Auckland's port company has had a torrid time since it last tried to extend the Bledisloe reclamation further into the narrowest point of the Waitemata Harbour.
The outcry from residents and all who value it - a Herald campaign - was overwhelming, though a court eventually had to stop extensions the Auckland Council had quietly approved.
Today the company is publishing a much better draft plan for accommodating the larger ships that will soon be serving New Zealand's trade. It says it has learnt its lesson about consultation, and this time is asking for the public's input before details are finalised.
The company is to be commended for its more open approach. In that respect, we should now
all be part of trying to find solutions to port's - and the city's - requirements.

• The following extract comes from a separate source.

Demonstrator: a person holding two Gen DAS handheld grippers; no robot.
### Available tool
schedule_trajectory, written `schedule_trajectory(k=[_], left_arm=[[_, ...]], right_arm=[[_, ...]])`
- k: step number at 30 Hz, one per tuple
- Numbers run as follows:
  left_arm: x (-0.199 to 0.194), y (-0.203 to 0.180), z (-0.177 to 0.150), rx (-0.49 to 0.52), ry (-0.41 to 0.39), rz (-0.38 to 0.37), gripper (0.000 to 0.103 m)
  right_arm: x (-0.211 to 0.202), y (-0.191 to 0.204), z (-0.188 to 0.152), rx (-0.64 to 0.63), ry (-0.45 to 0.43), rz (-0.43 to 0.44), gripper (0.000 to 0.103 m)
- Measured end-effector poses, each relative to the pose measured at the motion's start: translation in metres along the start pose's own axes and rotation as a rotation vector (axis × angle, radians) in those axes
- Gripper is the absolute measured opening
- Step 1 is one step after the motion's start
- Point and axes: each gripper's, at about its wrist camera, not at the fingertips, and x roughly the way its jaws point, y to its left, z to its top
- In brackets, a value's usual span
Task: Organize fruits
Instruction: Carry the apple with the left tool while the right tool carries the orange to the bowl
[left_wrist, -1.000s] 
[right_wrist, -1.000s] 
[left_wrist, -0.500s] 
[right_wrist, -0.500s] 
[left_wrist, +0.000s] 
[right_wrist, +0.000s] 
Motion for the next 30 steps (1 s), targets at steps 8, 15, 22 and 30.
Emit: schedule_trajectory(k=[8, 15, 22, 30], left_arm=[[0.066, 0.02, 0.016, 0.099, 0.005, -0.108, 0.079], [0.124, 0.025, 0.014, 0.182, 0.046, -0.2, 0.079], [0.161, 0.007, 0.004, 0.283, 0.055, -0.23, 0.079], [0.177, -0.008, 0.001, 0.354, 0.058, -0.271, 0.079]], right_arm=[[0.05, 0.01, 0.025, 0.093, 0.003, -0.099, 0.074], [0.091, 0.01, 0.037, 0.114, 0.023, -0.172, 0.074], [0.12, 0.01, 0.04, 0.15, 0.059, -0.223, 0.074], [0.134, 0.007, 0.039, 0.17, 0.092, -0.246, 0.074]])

In essence, the latest plan is to extend Bledisloe by 13m past the existing tips of the wharf, along the length of the existing structure. It would be a piled wharf, not a reclamation.
It should not present the visual intrusion that would have resulted from previous plans but public opinion, having won this contest, might not be willing to settle for any compromise.
The board and management of Ports of Auckland Ltd says the port has reached the limits of spatial tolerance inside the harbour.
Any further wharf expansion will need to be on the outer edges of its eastern reclamation, the Fergusson Container Wharf, where indeed a further 10ha of reclamation is nearing completion.
It says this, combined with some repositioning of terminal buildings, would provide the capacity reckoned necessary to serve a population twice Auckland's size.
Auckland's population is projected to double within 30 years and the port company estimates it will take that long for an alternative port of the same size to be established anywhere in the region, or at Whangarei.
Relocating the entire port to Northland would seem illogical because 70 per cent of the cargo crossing Auckland's wharves is consumed in the city.
Enlarging Northport about fourfold and railing all of Auckland's freight from Marsden Pt, as the New Zealand First Party has proposed, would be such a colossal wasted cost on the economy it surely will not survive the feasibility study planned by the new Government.
The same might be said of the notion of relocating the Auckland port within the region.
That has been the subject of a study set up by the Auckland Council when it realised Aucklanders would countenance no further encroachment on the Waitemata.
Building an entirely new port in the Firth of Thames or anywhere in the region would seem a needless cost to the national economy.
Auckland needs a port. It has one, and in all likelihood it is not going anywhere. It can make better use of its existing area, as some points in today's draft plan illustrate.
One likely controversial feature of the draft is a five-storey building on Bledisloe for the cars and other motor vehicles offloaded there.
Going up, rather than out into the harbour, might seem logical. But many people are likely to feel such a building blocks the harbour off, rather than opens it up, even if the current plan includes a roof-top garden on the 1ha building.
Alongside the port plan, public amenities and street views of the harbour should also be enhanced on the the western side of the port.
Now the company has accepted the limits on its expansion, the council needs to get on with developing Queens Wharf and Quay St to provide a waterfront worthy of the Waitemata.